Give back the records below verbatim, please, but without a single image.

### Material for this exercise

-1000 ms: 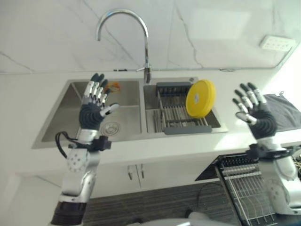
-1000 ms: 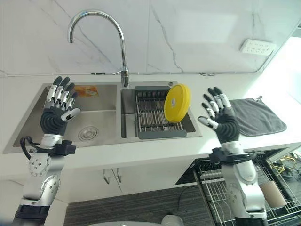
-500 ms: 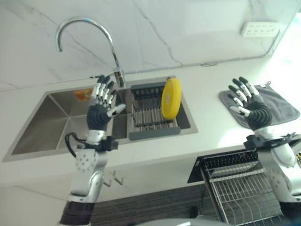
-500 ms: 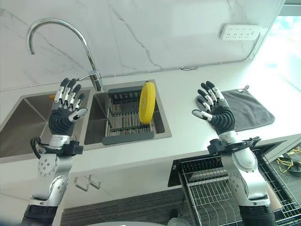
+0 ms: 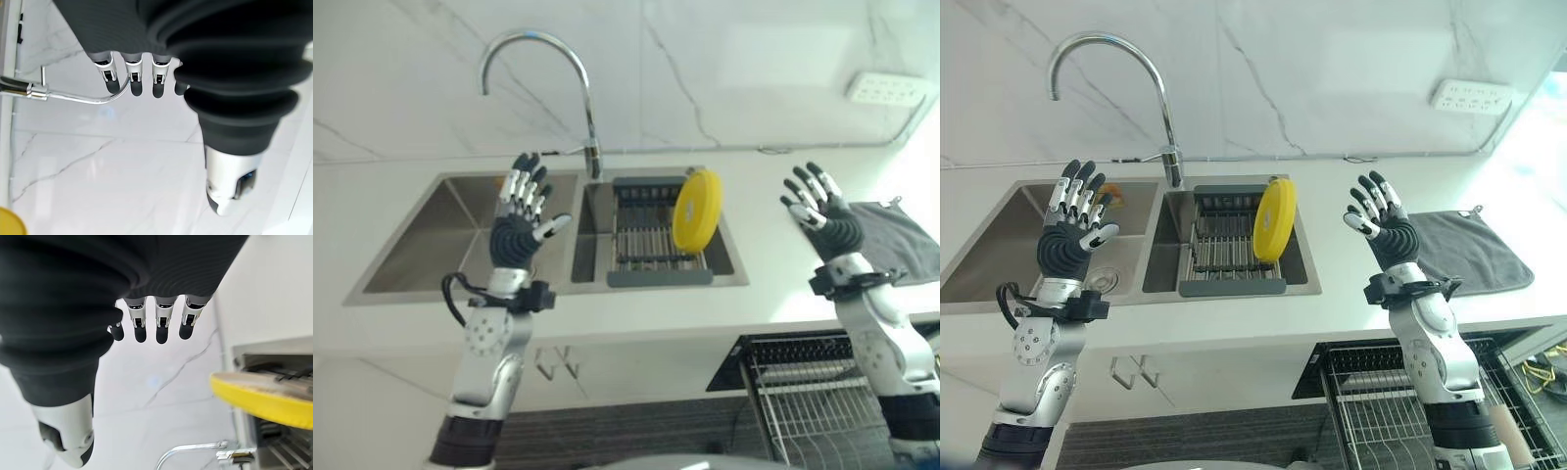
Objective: Place the dishes in the dishwasher.
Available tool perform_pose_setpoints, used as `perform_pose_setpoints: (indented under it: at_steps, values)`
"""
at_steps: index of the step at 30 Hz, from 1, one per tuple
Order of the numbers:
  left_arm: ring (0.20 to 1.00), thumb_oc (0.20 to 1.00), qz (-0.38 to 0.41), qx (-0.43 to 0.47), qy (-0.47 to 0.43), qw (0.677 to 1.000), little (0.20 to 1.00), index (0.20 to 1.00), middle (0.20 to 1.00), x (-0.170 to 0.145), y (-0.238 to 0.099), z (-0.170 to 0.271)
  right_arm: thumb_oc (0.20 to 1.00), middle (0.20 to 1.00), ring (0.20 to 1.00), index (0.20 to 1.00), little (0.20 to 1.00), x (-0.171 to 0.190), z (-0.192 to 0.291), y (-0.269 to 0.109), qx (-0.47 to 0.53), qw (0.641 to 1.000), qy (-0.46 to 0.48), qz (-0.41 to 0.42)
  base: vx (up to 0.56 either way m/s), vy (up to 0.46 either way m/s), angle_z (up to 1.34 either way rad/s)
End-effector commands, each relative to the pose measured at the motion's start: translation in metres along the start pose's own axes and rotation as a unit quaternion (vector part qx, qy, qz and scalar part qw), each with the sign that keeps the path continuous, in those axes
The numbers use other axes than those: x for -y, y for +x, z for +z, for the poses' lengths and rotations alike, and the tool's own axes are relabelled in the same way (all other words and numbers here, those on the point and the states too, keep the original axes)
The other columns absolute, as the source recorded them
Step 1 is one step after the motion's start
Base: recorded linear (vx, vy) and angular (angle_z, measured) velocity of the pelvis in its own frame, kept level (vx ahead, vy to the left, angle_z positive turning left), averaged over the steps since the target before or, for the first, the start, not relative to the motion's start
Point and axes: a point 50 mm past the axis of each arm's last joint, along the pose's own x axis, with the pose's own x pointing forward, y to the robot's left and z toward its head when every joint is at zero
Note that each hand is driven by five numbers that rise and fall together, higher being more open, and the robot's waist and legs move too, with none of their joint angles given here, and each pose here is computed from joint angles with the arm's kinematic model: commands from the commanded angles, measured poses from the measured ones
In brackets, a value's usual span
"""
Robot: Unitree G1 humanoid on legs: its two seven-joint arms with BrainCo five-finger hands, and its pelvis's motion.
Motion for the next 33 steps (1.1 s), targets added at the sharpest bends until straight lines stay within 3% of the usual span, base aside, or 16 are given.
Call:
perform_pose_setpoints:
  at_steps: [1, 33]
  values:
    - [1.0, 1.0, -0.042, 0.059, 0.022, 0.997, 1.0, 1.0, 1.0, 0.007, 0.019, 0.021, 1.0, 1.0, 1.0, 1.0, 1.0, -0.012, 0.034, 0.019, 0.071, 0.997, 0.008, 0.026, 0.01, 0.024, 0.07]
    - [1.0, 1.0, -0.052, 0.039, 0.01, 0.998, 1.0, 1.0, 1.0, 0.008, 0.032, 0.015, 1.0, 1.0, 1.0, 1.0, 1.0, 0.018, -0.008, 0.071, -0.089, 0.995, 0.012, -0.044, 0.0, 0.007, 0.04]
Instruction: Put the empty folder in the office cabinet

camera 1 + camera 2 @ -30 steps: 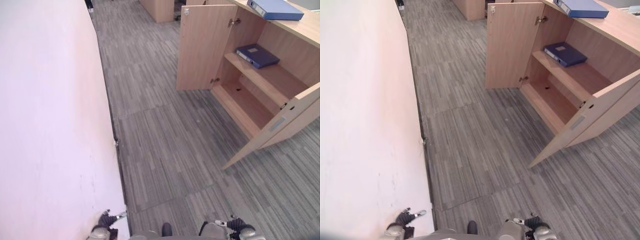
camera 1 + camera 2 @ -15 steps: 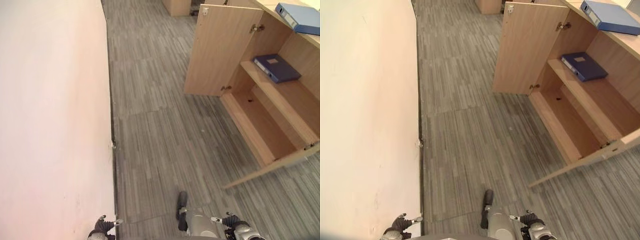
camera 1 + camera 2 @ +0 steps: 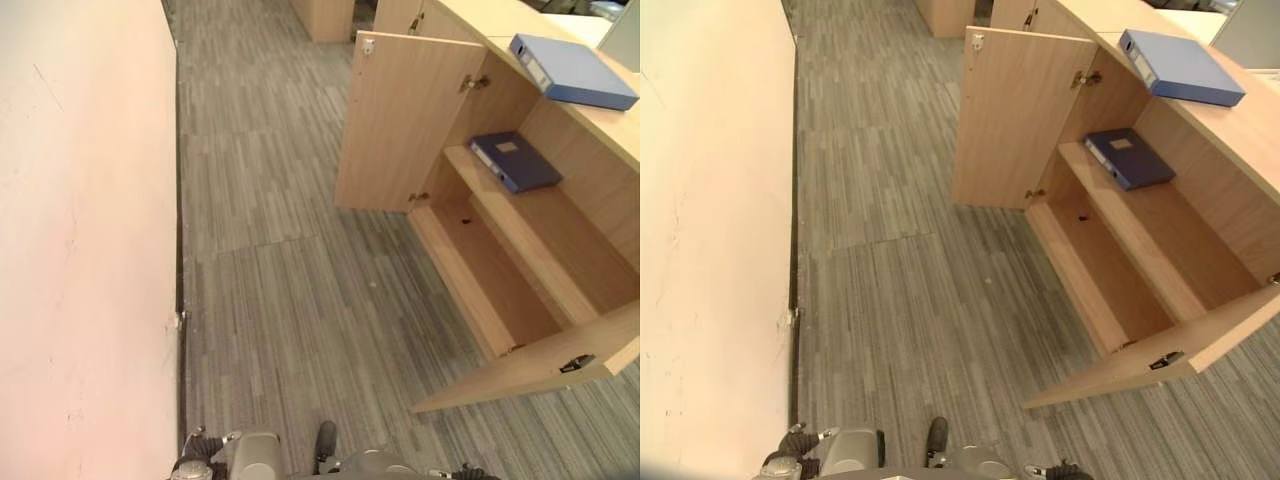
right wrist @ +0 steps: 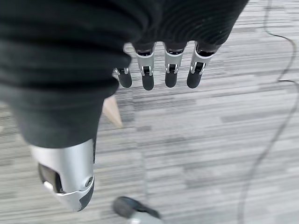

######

### Output of the task
-1000 ms: 
-1000 ms: 
-500 ms: 
-500 ms: 
+0 ms: 
Objective: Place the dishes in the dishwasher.
Available tool perform_pose_setpoints, used as `perform_pose_setpoints: (indented under it: at_steps, values)`
"""
at_steps: index of the step at 30 Hz, from 1, one per tuple
Order of the numbers:
  left_arm: ring (0.20 to 1.00), thumb_oc (0.20 to 1.00), qz (-0.38 to 0.41), qx (-0.43 to 0.47), qy (-0.47 to 0.43), qw (0.677 to 1.000), little (0.20 to 1.00), index (0.20 to 1.00), middle (0.20 to 1.00), x (-0.170 to 0.145), y (-0.238 to 0.099), z (-0.170 to 0.271)
  right_arm: thumb_oc (0.20 to 1.00), middle (0.20 to 1.00), ring (0.20 to 1.00), index (0.20 to 1.00), little (0.20 to 1.00), x (-0.171 to 0.190), z (-0.192 to 0.291), y (-0.269 to 0.109), qx (-0.47 to 0.53), qw (0.641 to 1.000), qy (-0.46 to 0.48), qz (-0.41 to 0.42)
  base: vx (up to 0.56 either way m/s), vy (up to 0.46 either way m/s), angle_z (up to 1.34 either way rad/s)
End-effector commands, each relative to the pose measured at the motion's start: translation in metres along the start pose's own axes and rotation as a unit quaternion (vector part qx, qy, qz and scalar part qw), each with the sign that keeps the path continuous, in those axes
The numbers use other axes than those: x for -y, y for +x, z for +z, for the poses' lengths and rotations alike, and the tool's own axes are relabelled in the same way (all other words and numbers here, those on the point and the states too, keep the original axes)
The other columns absolute, as the source recorded them
Step 1 is one step after the motion's start
Base: recorded linear (vx, vy) and angular (angle_z, measured) velocity of the pelvis in its own frame, kept level (vx ahead, vy to the left, angle_z positive turning left), averaged over the steps since the target before or, for the first, the start, not relative to the motion's start
Point and axes: a point 50 mm past the axis of each arm's last joint, along the pose's own x axis, with the pose's own x pointing forward, y to the robot's left and z toward its head when every joint is at zero
Note that each hand is driven by five numbers that rise and fall together, higher being more open, and the robot's waist and legs move too, with none of their joint angles given here, and each pose here is computed from joint angles with the arm's kinematic model: commands from the commanded angles, measured poses from the measured ones
In brackets, a value's usual span
"""
Robot: Unitree G1 humanoid on legs: its two seven-joint arms with BrainCo five-finger hands, and its pelvis's motion.
Motion for the next 33 steps (1.1 s), targets added at the sharpest bends until straight lines stay within 3% of the usual span, base aside, or 16 are given.
Call:
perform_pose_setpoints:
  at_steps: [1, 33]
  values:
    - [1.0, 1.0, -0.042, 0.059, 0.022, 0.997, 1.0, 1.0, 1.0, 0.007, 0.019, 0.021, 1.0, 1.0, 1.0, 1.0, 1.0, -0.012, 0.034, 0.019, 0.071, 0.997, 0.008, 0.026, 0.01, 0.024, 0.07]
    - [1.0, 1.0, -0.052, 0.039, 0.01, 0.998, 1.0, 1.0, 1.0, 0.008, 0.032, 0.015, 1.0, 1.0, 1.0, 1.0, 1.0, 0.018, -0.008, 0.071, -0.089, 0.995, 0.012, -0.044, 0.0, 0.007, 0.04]
Instruction: Put the empty folder in the office cabinet

camera 1 + camera 2 @ -30 steps: 
camera 1 + camera 2 @ -15 steps: 
camera 1 + camera 2 @ +0 steps: 
right wrist @ +0 steps: 

The output given is complete.